Instructions for the task » Each line of the material below with the word "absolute" is to be reported.

Recorded data »
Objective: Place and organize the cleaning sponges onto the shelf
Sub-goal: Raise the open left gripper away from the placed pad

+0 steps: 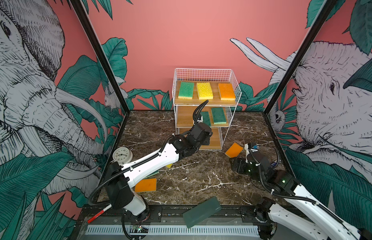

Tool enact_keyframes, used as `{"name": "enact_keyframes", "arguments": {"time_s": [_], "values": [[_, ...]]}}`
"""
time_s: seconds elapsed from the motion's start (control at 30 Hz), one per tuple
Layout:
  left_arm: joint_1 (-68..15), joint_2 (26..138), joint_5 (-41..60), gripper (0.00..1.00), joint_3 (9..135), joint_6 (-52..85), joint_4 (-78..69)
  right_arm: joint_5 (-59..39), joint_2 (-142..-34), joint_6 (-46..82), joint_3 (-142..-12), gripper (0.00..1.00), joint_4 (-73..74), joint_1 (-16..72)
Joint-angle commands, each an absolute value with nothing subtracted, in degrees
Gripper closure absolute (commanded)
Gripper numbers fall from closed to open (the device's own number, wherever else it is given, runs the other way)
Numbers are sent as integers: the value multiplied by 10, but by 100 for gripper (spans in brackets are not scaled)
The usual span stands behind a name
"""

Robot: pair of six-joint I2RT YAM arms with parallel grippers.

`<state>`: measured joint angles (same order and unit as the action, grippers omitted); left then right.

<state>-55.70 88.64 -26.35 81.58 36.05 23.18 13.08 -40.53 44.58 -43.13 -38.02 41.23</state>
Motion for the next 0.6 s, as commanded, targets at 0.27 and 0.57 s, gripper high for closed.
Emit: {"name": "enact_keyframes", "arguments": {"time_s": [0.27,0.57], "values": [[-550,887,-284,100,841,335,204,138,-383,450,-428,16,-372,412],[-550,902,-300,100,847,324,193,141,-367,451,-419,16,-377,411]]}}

Response for this exercise »
Joint-angle commands, each an absolute value with nothing subtracted, in degrees
Gripper closure absolute (commanded)

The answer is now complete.